**Exercise requirements**
Retype exactly the lines from the one that contains "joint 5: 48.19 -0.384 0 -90" through the end of the listing, both included, but not the pictures.

**Dataset section**
☆ ☆ ☆ ☆ ☆

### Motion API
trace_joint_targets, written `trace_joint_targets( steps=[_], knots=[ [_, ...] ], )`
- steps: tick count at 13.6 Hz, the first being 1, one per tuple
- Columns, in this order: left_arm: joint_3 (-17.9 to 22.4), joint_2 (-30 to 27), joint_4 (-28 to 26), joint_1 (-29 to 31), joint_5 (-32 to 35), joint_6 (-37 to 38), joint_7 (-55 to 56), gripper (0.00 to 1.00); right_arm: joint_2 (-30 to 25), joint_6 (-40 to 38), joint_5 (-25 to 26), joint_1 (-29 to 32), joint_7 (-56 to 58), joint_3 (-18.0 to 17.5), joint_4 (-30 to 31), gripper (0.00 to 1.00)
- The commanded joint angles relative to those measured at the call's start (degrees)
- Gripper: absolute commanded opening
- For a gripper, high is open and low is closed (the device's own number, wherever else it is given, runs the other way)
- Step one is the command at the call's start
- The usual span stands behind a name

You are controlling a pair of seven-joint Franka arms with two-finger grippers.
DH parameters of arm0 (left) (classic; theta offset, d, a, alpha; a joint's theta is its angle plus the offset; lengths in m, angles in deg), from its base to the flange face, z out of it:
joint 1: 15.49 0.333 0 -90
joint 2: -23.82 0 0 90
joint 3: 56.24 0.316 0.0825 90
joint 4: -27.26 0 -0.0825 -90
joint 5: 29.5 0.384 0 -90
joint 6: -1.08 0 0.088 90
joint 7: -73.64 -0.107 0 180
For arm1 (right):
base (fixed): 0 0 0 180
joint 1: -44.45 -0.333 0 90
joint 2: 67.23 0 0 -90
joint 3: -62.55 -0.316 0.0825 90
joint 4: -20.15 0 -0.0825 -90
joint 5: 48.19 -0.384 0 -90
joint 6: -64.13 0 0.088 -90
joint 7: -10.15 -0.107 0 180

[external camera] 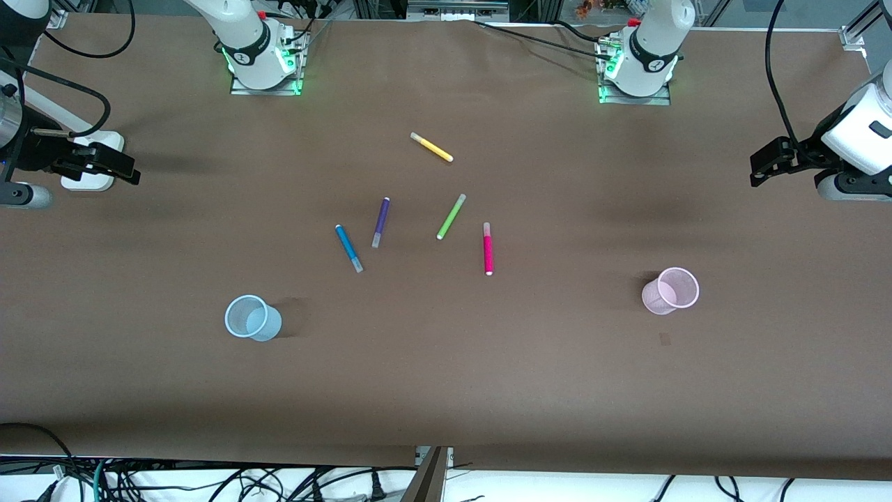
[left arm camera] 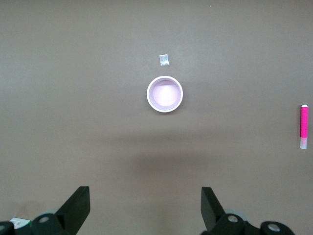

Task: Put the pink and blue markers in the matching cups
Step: 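Move the right gripper toward the blue marker while the left gripper reaches the pink marker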

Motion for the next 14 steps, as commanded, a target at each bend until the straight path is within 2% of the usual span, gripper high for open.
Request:
trace_joint_targets(
  steps=[1,6,7,12,14],
  knots=[
    [0.19,0.76,1.88,0.01,-1.33,1.24,-1.38,1.00,0.65,-1.43,1.03,0.53,-0.14,-0.71,-1.68,1.00],
    [0.10,1.55,1.79,-0.25,-1.42,1.24,-1.20,1.00,1.26,-0.82,0.78,0.35,-0.14,-0.80,-1.68,1.00],
    [0.10,2.51,1.79,-1.91,-1.50,1.50,-1.11,1.00,2.05,-0.64,0.34,0.26,-0.40,-0.97,-1.68,1.00],
    [-1.04,10.06,1.70,-6.31,-2.56,4.49,-0.77,1.00,10.12,2.95,0.17,-7.99,-1.10,-1.50,-1.59,1.00],
    [-1.04,13.23,1.70,-8.94,-3.17,-0.75,-0.41,1.00,15.39,7.16,-0.01,-11.33,-0.76,-1.50,-1.68,1.00]
  ],
)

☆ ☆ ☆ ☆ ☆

**Answer box**
joint 5: 48.19 -0.384 0 -90
joint 6: -64.13 0 0.088 -90
joint 7: -10.15 -0.107 0 180

[external camera] 
[left arm camera] 

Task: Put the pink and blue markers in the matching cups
Step: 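Move the right gripper toward the blue marker while the left gripper reaches the pink marker
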
Motion for the next 14 steps, as commanded, a target at each bend until the straight path is within 2% of the usual span, gripper high for open.
Request:
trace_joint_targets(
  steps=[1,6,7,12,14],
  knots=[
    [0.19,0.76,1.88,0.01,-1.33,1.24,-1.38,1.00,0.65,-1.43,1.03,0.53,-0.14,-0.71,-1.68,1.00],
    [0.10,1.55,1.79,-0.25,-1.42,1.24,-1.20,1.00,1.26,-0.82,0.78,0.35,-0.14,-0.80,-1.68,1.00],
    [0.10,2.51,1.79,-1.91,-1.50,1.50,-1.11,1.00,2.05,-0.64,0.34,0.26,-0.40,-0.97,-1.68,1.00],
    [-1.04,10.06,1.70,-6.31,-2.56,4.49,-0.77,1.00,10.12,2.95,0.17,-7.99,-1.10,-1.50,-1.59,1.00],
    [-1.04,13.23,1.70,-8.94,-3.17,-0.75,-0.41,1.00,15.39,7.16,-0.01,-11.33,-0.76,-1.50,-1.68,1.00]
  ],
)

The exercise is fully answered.